Para infectar culturas de salmonela com fagos de bactérias, dilua uma cultura noturna de salmonella enterica em um volume final de cinco mililitros de LB e adicione 0,1 mililitros de lisado de fagos de bactérias previamente preparadas. Em seguida, incube a 37 graus Celsius e 200 RPM por 24 horas. Em um tubo de centrífuga cônico de 50 mililitros, diluir a cultura bacteriana contendo fagos 100 vezes em cinco mililitros de LB filtrado com 0,22 mícron. Centrifugue a suspensão por 10 minutos a 2.377g.
Decantar cuidadosamente o sobrenadante, deixando algum volume no fundo para garantir a presença de células. Lave as células bacterianas com 10 mililitros de meio LB filtrado com 0,22 mícron. Depois de repetir a centrifugação e lavar três vezes, ressuspender o pellet em cinco mililitros do LB filtrado. Empregue um sistema de filtragem a vácuo para filtrar 50 microlitros da suspensão bacteriana obtida através de um filtro estéril de 0,45 mícron.
Enxágue o filtro com 100 mililitros do LB.To filtrado para facilitar a liberação de fagos das células bacterianas, incube o filtro contendo as células sem desmontar o sistema. Enxágue o filtro novamente, conforme demonstrado anteriormente, usando o sistema de filtragem a vácuo. Para recuperar as células bacterianas do filtro usando uma pinça estéril, transfira o filtro para um frasco.
Em seguida, adicione dois mililitros de 2x LB sobre o filtro e pipete várias vezes para liberar as células do filtro. Centrifugar um mililitro desta suspensão durante dois minutos a 10 354 g. Depois de descartar o sobrenadante, lave as células três vezes com um mililitro de meio LB filtrado.
Em seguida, ressuspenda as células em um mililitro de 2x LB. Em seguida, misture o lipopolissacarídeo comercial de salmonella enterica, ou LPS, com 20 microlitros da suspensão bacteriana em um mililitro de LB filtrado. Incube a mistura por duas horas a 37 graus Celsius com agitação a 200 RPM para evitar a reinfecção por fagos de bactérias. Em seguida, transferir um mililitro de cultura para um tubo de microcentrífuga e centrifugar a suspensão durante dois minutos a 10.354 g. Lave o pellet três vezes com um mililitro de meio LB filtrado.
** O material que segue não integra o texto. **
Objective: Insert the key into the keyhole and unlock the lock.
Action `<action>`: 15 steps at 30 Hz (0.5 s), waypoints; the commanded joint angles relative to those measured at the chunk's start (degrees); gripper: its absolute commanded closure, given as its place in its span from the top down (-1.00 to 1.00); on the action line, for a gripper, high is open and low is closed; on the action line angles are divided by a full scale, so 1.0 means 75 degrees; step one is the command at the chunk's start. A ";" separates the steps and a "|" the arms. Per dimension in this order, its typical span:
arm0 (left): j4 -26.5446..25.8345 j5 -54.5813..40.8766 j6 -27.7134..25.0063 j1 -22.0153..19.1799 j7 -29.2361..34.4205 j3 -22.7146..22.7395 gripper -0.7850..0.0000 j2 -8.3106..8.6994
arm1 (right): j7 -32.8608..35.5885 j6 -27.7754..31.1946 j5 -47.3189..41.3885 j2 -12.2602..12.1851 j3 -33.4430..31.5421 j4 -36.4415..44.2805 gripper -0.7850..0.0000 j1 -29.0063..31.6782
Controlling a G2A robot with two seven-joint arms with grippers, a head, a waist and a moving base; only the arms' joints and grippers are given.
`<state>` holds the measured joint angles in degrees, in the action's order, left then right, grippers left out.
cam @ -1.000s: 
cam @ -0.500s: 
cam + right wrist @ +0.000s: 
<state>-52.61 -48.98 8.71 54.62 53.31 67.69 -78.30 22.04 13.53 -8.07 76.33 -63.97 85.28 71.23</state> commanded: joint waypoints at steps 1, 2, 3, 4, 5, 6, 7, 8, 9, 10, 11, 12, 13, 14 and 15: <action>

Após a lavagem, ressuspenda o pellet em um mililitro de 2x LB. Adicione 20 microlitros desta mistura a um mililitro de LB filtrado, contendo 0,8 miligramas por mililitro de LPS comercial. E incube a mistura a 37 graus Celsius e 200 RPM por duas horas. Em seguida, faça uma pastilha de um mililitro de cultura em um tubo de microcentrífuga por centrifugação por dois minutos a 10.354g.
Depois de lavar as células três vezes com LB filtrado, ressuspenda-as em um mililitro de LB filtrado. Usando um sistema de filtragem a vácuo, passe um mililitro de suspensão bacteriana por um filtro estéril de 0,45 mícron e enxágue o filtro usando 100 mililitros de LB filtrado. Transferir o filtro para um balão com uma pinça esterilizada. Adicione dois mililitros de 2x LB sobre o filtro e pipete várias vezes para liberar as células do filtro. Centrifugue um mililitro de células por dois minutos a 10.354g antes de lavar três vezes com LB filtrado. Ressuspenda as células coletadas em um mililitro de 2x LB.To prepare o inóculo livre de fagos, adicione 100 microlitros de células da suspensão bacteriana a 900 microlitros de LB contendo 0,45 miligramas por mililitro de LPS.
Incube a 37 graus Celsius por 24 horas com agitação a 200 RPM. Use-a como alíquota para confirmar a ausência de reinfecção por fagos. Ao realizar titulações em diferentes etapas do protocolo, observou-se que a lavagem e filtragem repetidas não foram suficientes para eliminar os fagos bacterianos das culturas.
No entanto, o número de fagos diminuiu assim que uma etapa de incubação com LPS comercial foi empregada. A etapa crucial para a remoção completa dos fagos bacterianos na cultura bacteriana foi a segunda incubação com LPS comercial.